I’ve been working on building a technology called Eddy. It’s a grow robot that uses artificial intelligence to make hydroponics accessible to anyone. Hydroponics is growing plants without soil, on a treated medium based on water. It’s something super easy to do once you have some of the chemistry and science down pat. That’s what Eddy is going to help you with. Since I live in the Middle East, I have the luxury of being able to grow year-round outdoors, as long as I had a greenhouse. Greenhouses that I found online were clunky and expensive. They looked like garbage and they would not pass my husband’s aesthetics test. Any of the decent ones would cost me a fortune to buy or ship to Israel.
An admirer of Buckminster Fuller and all the proponents of round rooms –- Hassan Fathy and Nader Khalili who pioneered Super Adobe, I knew that I wanted my space to feel organic and comfortable. I investigated building my own Buckminster geodesic dome using bamboo poles and netting. After much investigation, people on the street told me that I would basically need a hippy to help set it up, “because only hippies understand the geometry and how to do it,” according to one sound guy who was helping us renovate our music hall.

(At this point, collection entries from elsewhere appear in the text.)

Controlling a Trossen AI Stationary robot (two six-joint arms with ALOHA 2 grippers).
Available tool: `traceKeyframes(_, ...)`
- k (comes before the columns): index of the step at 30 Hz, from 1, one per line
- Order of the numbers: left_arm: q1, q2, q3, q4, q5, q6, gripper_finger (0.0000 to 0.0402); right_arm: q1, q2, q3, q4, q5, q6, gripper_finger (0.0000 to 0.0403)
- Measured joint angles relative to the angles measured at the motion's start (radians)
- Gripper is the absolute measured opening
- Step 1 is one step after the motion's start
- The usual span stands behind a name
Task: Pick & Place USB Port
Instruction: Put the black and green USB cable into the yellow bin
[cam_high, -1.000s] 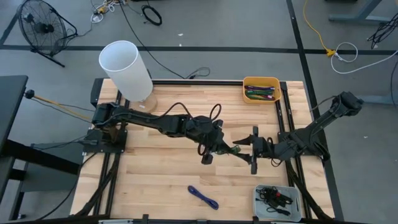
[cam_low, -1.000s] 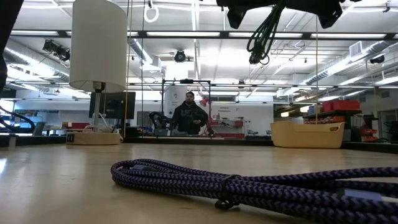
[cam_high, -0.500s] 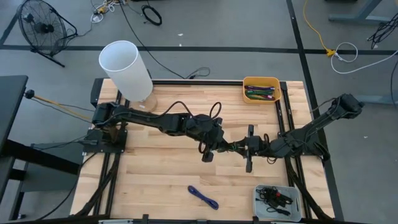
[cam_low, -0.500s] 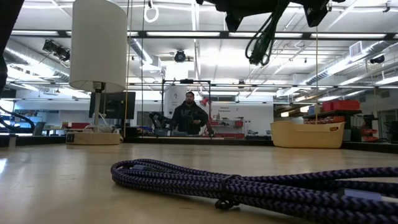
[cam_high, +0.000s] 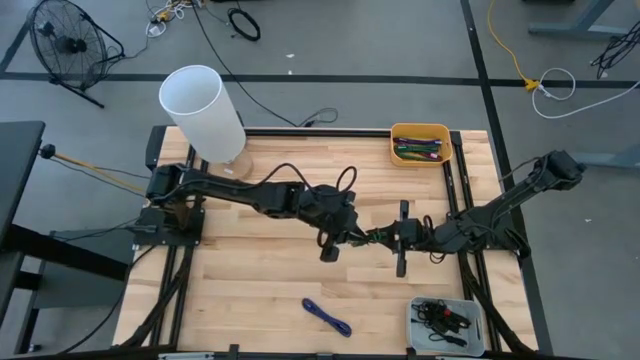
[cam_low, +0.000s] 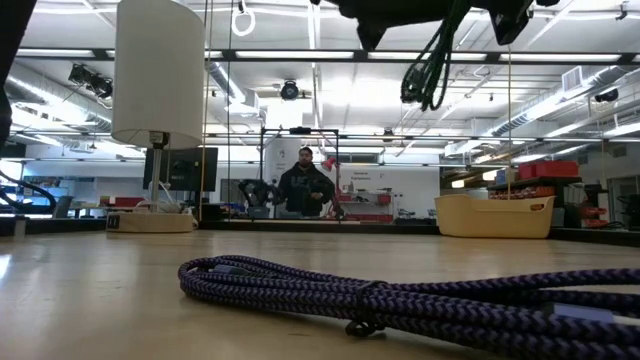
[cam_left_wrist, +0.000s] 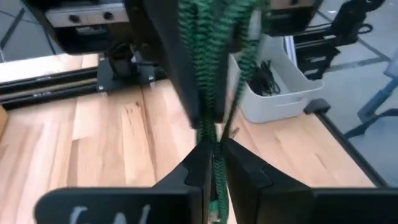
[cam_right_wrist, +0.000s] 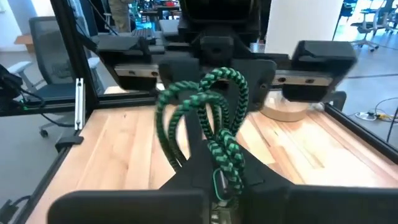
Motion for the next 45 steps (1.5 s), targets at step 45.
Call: traceKeyframes(45, -0.032, -0.119, 0.0, -0.378, -0.059, -0.096, 0.0098, -1.062, -0.191, 0.0, -0.593, 0.259, -0.368, 0.0015)
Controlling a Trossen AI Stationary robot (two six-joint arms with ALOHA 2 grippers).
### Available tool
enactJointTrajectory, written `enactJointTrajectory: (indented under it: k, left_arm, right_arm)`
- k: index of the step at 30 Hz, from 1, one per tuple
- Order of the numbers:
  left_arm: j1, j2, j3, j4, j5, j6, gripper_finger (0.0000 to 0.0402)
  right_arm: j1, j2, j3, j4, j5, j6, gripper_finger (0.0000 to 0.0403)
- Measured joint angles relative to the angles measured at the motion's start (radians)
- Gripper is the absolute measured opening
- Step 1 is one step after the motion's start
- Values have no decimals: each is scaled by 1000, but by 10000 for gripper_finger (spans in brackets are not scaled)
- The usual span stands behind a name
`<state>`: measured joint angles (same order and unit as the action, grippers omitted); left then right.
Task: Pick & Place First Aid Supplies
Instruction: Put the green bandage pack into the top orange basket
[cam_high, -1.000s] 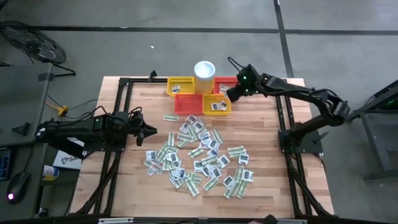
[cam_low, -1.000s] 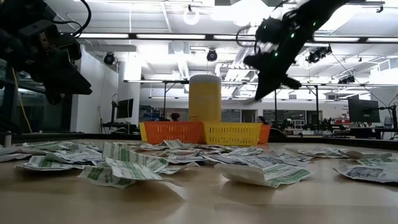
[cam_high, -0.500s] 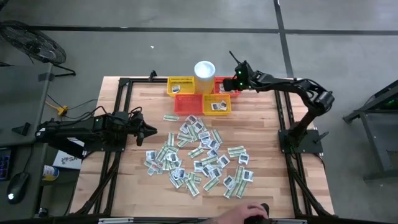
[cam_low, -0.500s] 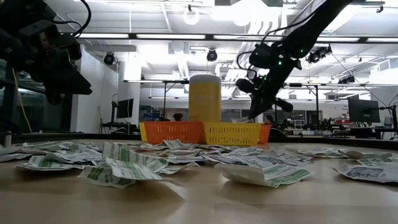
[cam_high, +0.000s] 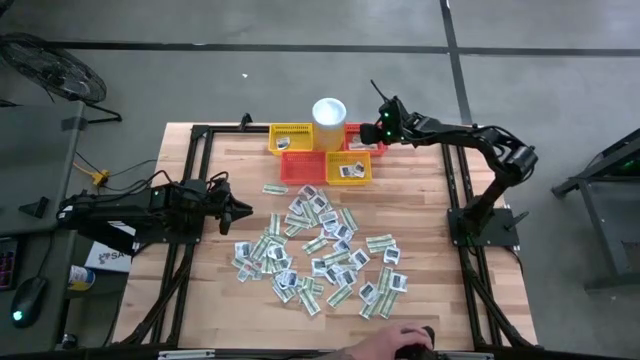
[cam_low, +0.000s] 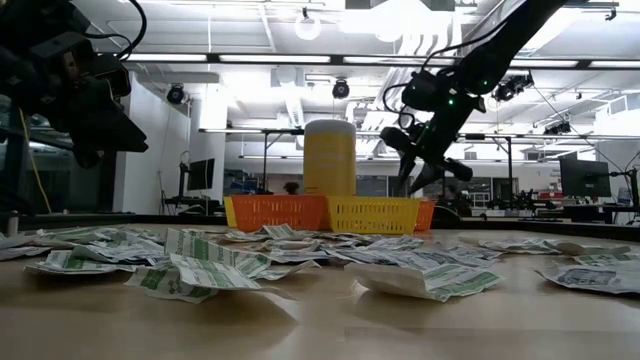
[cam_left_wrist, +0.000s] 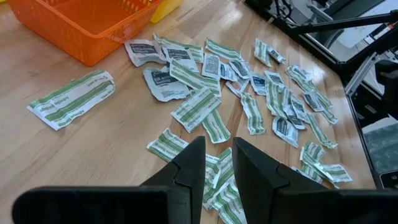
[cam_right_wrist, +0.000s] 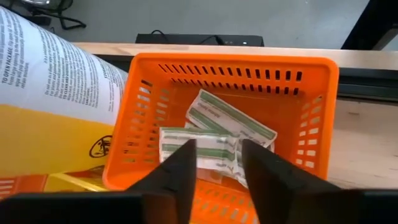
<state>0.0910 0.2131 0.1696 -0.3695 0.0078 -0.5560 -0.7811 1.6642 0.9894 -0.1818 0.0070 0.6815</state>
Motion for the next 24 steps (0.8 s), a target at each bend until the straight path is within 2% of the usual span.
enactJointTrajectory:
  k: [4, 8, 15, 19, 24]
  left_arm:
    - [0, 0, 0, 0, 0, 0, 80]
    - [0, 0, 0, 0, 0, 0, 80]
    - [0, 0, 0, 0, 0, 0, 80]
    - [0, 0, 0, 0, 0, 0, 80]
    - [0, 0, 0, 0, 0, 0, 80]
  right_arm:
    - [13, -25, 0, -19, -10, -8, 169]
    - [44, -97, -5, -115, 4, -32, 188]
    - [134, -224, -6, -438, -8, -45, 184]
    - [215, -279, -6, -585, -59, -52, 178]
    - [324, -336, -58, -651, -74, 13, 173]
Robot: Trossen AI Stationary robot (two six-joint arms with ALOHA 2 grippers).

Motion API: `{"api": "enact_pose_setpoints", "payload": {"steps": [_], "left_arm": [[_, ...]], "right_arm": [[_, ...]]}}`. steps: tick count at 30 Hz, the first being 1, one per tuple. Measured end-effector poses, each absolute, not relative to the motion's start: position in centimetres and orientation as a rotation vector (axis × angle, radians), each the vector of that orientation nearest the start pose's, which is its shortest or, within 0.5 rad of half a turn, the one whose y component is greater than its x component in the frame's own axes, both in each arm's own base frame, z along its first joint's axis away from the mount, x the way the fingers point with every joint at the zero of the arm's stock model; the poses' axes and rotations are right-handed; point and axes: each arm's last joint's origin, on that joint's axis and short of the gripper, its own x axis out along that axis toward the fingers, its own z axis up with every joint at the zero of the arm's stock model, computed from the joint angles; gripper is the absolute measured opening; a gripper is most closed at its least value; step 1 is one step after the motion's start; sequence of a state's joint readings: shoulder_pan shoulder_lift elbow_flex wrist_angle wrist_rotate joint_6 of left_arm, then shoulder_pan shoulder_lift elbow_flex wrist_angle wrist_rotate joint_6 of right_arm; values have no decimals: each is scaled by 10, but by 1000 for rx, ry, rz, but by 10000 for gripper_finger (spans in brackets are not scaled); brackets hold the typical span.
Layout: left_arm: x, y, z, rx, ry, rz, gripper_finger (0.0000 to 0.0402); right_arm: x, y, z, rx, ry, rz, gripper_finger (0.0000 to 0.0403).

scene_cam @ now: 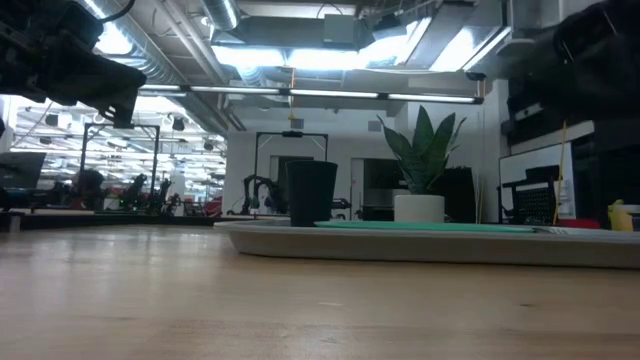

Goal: Pick and place plate/cup/fork/spoon on tray
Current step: Return to Home Position

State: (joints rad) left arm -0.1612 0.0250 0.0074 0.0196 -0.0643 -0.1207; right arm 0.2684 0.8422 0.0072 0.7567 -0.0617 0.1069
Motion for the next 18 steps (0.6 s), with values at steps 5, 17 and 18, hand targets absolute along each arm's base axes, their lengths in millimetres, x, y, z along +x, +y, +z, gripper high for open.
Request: {"api": "enact_pose_setpoints", "payload": {"steps": [5,17,18], "left_arm": [[98,-14,166,-121,3,-97,20],[98,-14,166,-121,3,-97,20],[98,-14,166,-121,3,-97,20]], "right_arm": [[138,39,160,149,47,323,44],[130,34,177,90,-114,241,44],[129,34,178,91,-119,241,44]]}}
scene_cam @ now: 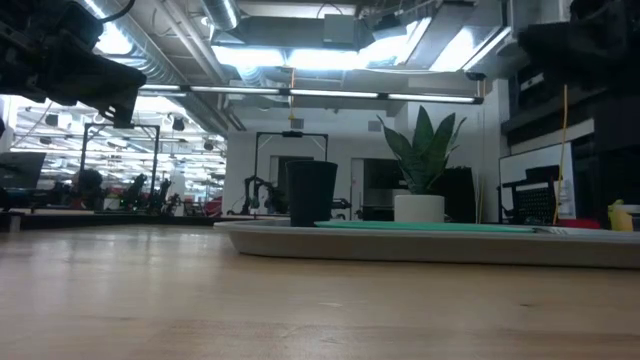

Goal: Pick and place plate/cup/fork/spoon on tray
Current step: Return to Home Position

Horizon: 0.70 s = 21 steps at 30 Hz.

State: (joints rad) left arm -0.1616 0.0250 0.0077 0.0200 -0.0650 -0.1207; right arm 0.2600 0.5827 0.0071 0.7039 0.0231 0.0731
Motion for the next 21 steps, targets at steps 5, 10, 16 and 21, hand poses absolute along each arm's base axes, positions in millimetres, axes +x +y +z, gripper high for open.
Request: {"api": "enact_pose_setpoints", "payload": {"steps": [5,10,16,21], "left_arm": [[98,-14,166,-121,3,-96,20],[98,-14,166,-121,3,-96,20],[98,-14,166,-121,3,-97,20],[98,-14,166,-121,3,-97,20]], "right_arm": [[124,33,171,114,-29,262,44],[117,30,167,117,27,254,44],[109,22,163,74,55,195,44],[104,15,159,52,85,143,44]]}}
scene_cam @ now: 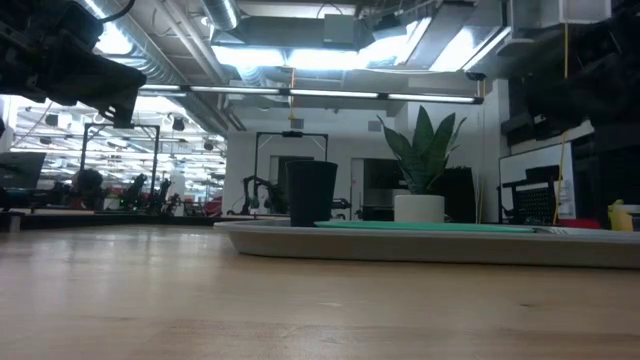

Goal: Pick and place plate/cup/fork/spoon on tray
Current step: Return to Home Position

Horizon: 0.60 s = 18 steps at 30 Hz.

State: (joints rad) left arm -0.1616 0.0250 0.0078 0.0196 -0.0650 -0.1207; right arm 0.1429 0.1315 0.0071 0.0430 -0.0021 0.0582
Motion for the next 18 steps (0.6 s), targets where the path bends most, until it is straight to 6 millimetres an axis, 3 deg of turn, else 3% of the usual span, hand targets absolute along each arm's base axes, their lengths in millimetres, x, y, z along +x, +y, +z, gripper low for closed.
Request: {"api": "enact_pose_setpoints", "payload": {"steps": [18], "left_arm": [[98,-14,166,-121,3,-96,20]], "right_arm": [[104,11,159,40,88,119,44]]}}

When I saw the Garden Igloo online, I knew I had to have one: The Garden Igloo fits the bill and is a perfect greenhouse, creating a true greenhouse effect. Two small windows zip open to let you control temperature and humidity. A nice touch is that it doesn’t cost thousands and is in the price range for most Americans who own a home or who rent an apartment in an urban area like New York City.
Great for global nomads. Grows with you, wherever you roam. Nails not needed
If you live in an area that doesn’t get colder than -4F ( or -20C), you can use it year long. When summers get hot, consider the mosquito net option as shade to shield your plants from intense sun. Amazingly sturdy sandbags secure my Garden Igloo to my rooftop where winds from the Mediterranean Sea can be intense in winter. Perfect because I can’t nail a thing to my roof.
Once you have plants in your Garden Igloo (I have two hydroponic systems in mine), add some touches to make it feel like home. I added some LED lights for growing, as well as a desk, some stools and a chair, small wicker couch I found on the side of the road, some cushions, my favorite books and a reading lamp. I am going to bring up a kettle and my favorite coffee so it can be homier even still.
When people enter the Garden Igloo something feels good and right to them, like when you visit a straw-bale home for the first time. The round interior embraces you, and protects you while letting your outside environment in. You can be in a noisy city like I am, and still feel protected.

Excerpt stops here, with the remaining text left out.